$30
Use Python/Pandas/Matplotlib to analyze the data ”airBoxData.csv”. The file contains air quality records from airBox devices in Taiwan and the time span is from July 18, 2020 to July 24, 2020. Each row is the air quality record of one hour from one airBox device. The following is the meaning of each column. Note that this dataset has not gone through the data cleaning process and you may find some unreasonable data values. You just assume all record is correct to answer questions in this homework.
Name of columns
Meaning
siteID
airBox device ID
year
year of the record
month
month of the record (1: January, 2: February, …11: November, 12: December)
day
day of the record
hour
hour of the record (24 hour clock)
weekday
Weekday of the record (1: Monday, 2 Tuesday, ….…6: Saturday, 7, Sunday)
gps_lat
Latitude of the device location
gps_lon
Longitude of the device location
PM10
Measure of average PM10 level of one hour
Tmp
Measure of average temperature level of one hour
PM2.5
Measure of average PM2.5 level of one hour
PM1.0
Measure of average PM1.0 level of one hour
RH
Measure of average relative humility level of one hour
area
city
• What we teach in class may not be sufficient to answer all the questions. You should look up documents online to learn the instructions you may need.
• Submit an ipython notebook file that answers the following questions with python commands. In the ipython notebook file that you submit, also include the original question and its answer (if applicable) as a comment before the code for each answer.
• Question 1
– Read the data into a data frame. (3pts)
– Display all records sorted by the PM2.5 values. (3pts)
– Calculate and show how many devices in each city. (7pts)
– Display the average PM2.5 values (over the whole time span) of each device and sort them by the PM2.5 values. You can identity which device location with the best/worst PM2.5 quality and observe some unreasonable measurements. (7pts)

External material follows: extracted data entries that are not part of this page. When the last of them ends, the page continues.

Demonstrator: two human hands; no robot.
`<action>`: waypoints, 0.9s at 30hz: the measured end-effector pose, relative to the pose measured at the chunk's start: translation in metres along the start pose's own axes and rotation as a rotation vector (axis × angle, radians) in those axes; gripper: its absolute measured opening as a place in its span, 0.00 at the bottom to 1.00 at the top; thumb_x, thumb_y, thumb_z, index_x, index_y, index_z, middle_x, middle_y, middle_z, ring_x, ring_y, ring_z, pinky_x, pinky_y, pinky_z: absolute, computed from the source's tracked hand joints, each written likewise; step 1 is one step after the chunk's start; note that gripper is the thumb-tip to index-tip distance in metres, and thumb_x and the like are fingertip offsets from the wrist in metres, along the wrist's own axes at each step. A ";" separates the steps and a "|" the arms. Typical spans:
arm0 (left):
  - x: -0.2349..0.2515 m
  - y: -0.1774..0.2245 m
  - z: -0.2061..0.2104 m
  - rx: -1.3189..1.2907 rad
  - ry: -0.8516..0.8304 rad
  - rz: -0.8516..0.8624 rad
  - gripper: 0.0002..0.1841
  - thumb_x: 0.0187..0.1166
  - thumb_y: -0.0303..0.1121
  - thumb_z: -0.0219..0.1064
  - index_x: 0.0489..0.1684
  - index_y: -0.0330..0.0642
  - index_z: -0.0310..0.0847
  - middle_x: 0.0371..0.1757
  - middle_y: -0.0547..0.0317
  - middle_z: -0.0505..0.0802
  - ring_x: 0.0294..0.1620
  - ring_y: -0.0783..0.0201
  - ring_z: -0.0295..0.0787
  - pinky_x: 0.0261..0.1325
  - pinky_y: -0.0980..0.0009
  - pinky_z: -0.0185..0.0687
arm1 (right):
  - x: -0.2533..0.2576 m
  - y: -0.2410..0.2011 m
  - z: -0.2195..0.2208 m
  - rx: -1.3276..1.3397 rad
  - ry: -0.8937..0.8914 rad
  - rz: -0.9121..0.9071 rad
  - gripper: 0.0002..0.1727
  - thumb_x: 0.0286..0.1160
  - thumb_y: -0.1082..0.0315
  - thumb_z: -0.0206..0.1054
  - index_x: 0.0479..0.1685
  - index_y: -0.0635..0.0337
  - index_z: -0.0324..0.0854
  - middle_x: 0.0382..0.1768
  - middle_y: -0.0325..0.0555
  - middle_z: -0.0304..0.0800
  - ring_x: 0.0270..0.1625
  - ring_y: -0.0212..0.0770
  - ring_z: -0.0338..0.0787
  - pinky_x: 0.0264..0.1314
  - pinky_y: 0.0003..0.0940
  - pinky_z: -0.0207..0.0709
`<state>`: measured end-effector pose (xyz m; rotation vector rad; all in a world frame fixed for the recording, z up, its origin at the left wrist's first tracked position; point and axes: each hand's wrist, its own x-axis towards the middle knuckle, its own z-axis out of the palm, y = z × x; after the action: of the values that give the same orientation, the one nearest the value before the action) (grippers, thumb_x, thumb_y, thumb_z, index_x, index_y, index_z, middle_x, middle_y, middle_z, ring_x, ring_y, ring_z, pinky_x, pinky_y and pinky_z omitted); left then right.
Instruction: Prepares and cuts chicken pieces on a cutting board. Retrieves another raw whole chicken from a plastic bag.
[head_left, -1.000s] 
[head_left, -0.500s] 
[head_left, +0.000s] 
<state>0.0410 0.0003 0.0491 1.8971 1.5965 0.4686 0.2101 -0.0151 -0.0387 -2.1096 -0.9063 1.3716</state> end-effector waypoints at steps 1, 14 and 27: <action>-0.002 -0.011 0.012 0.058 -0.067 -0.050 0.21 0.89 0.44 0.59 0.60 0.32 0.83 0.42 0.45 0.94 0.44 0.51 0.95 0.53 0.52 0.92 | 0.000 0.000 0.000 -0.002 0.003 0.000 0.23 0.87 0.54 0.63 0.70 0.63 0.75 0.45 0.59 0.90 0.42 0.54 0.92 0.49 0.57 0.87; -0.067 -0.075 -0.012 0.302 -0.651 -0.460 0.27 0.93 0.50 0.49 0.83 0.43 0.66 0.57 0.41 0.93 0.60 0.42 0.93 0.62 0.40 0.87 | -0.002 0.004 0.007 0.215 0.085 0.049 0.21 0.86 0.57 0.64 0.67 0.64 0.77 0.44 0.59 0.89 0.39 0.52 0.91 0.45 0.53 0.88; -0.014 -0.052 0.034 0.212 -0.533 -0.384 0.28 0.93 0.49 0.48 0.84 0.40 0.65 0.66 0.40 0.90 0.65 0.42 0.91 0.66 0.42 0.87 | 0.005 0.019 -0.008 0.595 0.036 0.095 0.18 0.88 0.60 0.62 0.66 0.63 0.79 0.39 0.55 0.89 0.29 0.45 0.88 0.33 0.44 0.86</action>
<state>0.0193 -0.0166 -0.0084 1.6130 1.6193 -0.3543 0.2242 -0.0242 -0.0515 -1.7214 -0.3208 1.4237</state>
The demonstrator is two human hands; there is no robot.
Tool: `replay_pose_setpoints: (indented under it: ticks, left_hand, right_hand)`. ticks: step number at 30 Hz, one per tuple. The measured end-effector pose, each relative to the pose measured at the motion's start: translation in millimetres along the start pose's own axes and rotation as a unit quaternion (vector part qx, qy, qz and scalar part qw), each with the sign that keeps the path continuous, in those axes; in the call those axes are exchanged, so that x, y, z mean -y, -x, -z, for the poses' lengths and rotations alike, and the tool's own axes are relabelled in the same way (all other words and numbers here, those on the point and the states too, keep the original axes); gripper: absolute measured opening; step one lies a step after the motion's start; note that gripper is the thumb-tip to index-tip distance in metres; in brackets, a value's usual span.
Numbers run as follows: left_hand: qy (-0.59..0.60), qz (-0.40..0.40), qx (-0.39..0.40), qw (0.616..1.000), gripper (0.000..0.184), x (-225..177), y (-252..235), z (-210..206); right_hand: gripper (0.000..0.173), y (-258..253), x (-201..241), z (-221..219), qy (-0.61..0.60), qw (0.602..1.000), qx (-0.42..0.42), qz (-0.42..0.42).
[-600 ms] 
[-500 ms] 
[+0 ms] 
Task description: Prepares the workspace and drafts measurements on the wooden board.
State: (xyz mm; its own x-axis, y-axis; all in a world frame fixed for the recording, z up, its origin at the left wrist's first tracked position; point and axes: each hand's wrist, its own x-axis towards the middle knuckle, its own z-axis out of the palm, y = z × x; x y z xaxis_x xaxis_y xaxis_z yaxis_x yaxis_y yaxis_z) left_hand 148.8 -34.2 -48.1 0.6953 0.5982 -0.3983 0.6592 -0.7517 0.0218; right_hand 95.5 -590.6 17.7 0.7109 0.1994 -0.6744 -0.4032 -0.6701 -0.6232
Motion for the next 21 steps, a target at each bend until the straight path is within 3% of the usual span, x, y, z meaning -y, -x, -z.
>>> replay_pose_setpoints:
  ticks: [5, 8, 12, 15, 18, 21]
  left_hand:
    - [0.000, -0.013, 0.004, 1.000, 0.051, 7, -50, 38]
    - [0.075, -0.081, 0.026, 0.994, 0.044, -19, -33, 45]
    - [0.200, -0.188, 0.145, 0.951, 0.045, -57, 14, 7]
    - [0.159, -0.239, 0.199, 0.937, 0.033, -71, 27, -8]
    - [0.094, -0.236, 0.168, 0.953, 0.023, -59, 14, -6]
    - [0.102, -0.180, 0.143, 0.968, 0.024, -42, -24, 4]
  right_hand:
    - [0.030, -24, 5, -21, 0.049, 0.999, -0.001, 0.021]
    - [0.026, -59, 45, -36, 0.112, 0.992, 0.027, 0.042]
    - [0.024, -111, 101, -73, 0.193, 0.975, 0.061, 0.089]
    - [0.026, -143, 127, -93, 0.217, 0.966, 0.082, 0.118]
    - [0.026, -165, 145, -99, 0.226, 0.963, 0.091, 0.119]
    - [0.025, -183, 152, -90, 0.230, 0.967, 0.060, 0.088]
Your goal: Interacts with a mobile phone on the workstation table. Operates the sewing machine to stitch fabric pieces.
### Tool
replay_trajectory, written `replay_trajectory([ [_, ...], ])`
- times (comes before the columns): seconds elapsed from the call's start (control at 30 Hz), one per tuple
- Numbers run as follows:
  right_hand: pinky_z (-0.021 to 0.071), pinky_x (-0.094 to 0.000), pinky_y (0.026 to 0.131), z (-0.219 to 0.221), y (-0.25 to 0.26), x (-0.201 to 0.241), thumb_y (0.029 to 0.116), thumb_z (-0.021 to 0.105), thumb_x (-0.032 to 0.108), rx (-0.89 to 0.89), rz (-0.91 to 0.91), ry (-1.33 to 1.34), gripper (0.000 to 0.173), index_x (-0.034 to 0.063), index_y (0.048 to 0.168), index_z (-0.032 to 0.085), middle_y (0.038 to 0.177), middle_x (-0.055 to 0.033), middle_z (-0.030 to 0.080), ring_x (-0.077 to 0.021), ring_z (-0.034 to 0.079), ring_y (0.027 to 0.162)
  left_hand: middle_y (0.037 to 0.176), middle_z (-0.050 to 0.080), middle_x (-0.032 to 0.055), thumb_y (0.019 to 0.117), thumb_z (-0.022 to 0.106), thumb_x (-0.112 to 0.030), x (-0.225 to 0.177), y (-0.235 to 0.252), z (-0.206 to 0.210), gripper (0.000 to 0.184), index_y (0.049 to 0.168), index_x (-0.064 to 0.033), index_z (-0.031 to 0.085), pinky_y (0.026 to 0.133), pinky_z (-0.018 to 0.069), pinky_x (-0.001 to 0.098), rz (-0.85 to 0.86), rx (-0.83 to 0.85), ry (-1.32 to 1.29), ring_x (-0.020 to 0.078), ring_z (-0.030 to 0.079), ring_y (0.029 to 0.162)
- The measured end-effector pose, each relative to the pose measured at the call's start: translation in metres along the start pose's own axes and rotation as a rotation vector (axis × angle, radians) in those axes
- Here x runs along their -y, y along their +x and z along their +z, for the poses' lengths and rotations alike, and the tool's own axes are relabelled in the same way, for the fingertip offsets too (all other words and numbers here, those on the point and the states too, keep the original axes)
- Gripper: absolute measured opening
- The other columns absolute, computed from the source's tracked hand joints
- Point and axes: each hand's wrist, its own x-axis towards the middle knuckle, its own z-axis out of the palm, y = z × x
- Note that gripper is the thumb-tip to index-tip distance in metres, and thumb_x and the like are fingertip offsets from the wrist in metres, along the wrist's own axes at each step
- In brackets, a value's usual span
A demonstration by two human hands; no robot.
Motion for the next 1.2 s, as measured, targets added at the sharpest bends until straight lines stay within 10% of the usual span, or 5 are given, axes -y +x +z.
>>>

– Display the average PM2.5 values (over the whole time span) of each city and sort them by the PM2.5 values. You can identity which city has the best/worst air quality. (10pts)
– Calculate the average PM2.5 of each day within each city. List the results by sorting average PM2.5 values in an ascending order within each city, i.e. you should put average PM2.5 values of the same city together. (We do not mind the order among cities). You can identity which day has the best/worst air quality in each city. (10pts)
– Calculate average PM 2.5 values (all devices in Taiwan) of each hour on Friday and do the same thing for Saturday. List the results by a table. The table has three columns whose names should be “hour”, “Friday_PM2.5” and “Saturday_PM2.5”. The result should be sorted by “hour” in an ascending order You can observe the difference of air quality change over time between Friday and Saturday. (10pts)
• Question 2
• Is the PM2.5 related to PM1.0? You should choose and create a visualization to support your answer. (15pts)
• Among Taipei, Pingtung, Nantou and Taichuang, which city has the most significant difference PM2.5 change pattern over the whole day on July 24 from the other three cities? You should choose and create a visualization to support your answer. (15pts)
• (Assume we only consider PM2.5 to evaluate the air quality) Please implement the following steps to answer which city (Taipei or Tainan) has a better air quality. (20pts)
– Remove all records whose PM2.5 is 0 (simple data cleaning process to remove impossible data values)
– Collect all records from Taipei and draw a histogram to shows how many hour PM2.5 records in each histogram bin interval. Set the histogram bin count to 100, the min value to 0 and max value to 100 to create the histogram.
– Repeat the above step to draw a histogram for Tainan.
– Observe these two histograms to answer which city has a better air quality in the time span of the dataset and explain your answer.